Personal information
- Full name: Carl Joseph Robie III
- Nickname: "The Philadelphia Flyer"
- National team: United States
- Born: May 12, 1945 Darby, Pennsylvania, U.S.
- Died: November 29, 2011 (aged 66) Sarasota, Florida, U.S.
- Height: 5 ft 10 in (1.78 m)
- Weight: 161 lb (73 kg)

Sport
- Sport: Swimming
- Strokes: Butterfly
- Club: Suburban Seahawks Club
- College team: University of Michigan 1967 Graduate
- Coach: Frank Keefe Suburban Swim Club Gus Stager Michigan

Medal record
Men's swimming
Representing the United States
Olympic Games
| Gold medal – first place | 1968 Mexico City | 200 m butterfly |
| Silver medal – second place | 1964 Tokyo | 200 m butterfly |
Pan American Games
| Gold medal – first place | 1963 São Paulo | 200 m butterfly |
Universiade
| Gold medal – first place | 1965 Budapest | 200 m butterfly |
| Gold medal – first place | 1967 Tokyo | 4x200 m freestyle |
| Silver medal – second place | 1965 Budapest | 400 m medley |
| Silver medal – second place | 1967 Tokyo | 100 m butterfly |
| Silver medal – second place | 1967 Tokyo | 200 m butterfly |

= Carl Robie =

American swimmer (1945–2011)

Carl Joseph Robie III (May 12, 1945 – November 29, 2011) was an American competitive swimmer, who swam for the University of Michigan and was first a silver medalist in the 1964 Olympics, and then a gold medalist in the 1968 Olympics. He was a three-time world record-holder in the 200-meter butterfly, continuing to lower his times from 1961-63. After graduating Dickinson Law School around 1970, he practiced civil law in Sarasota, Florida.

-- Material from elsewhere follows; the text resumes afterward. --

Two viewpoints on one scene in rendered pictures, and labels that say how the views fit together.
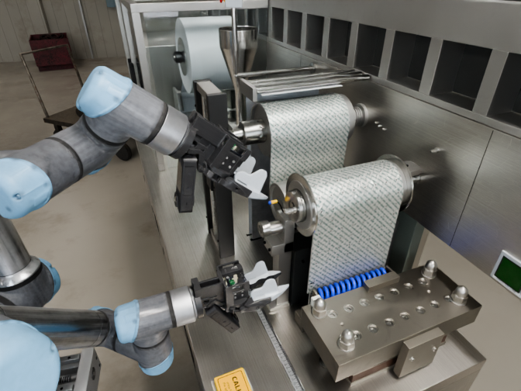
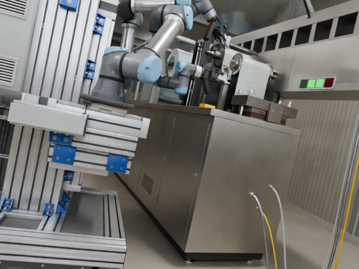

Living in Drexel Hill, he started his swimming career at nearby Philadelphia's Vesper Boat Club, under Coach Betsey Schumacher and Hall of Fame Coach, Mary Freeman Kelly Spitzer.

==High school swimming==
===Butterfly record at Monsignor Bonner High===
As a High School underclassman through his Sophomore year, he attended Monsignor Bonner High School in Philadelphia, where he placed first and set a District and AAU record for the 400-yard freestyle in 4:13.3 in January 1961 at the Senior Open Invitational Swimming meet. Though he would later be known for his prowess in the butterfly, he was diverse in his mastery of strokes, and set a District and Resident AAU record in the 200-yard Individual Medley at the same Senior Open Meet. At Bonner High, he was managed by ASCA Hall of Fame Coach Frank Keefe, who had also coached him at the Suburban Swim Club.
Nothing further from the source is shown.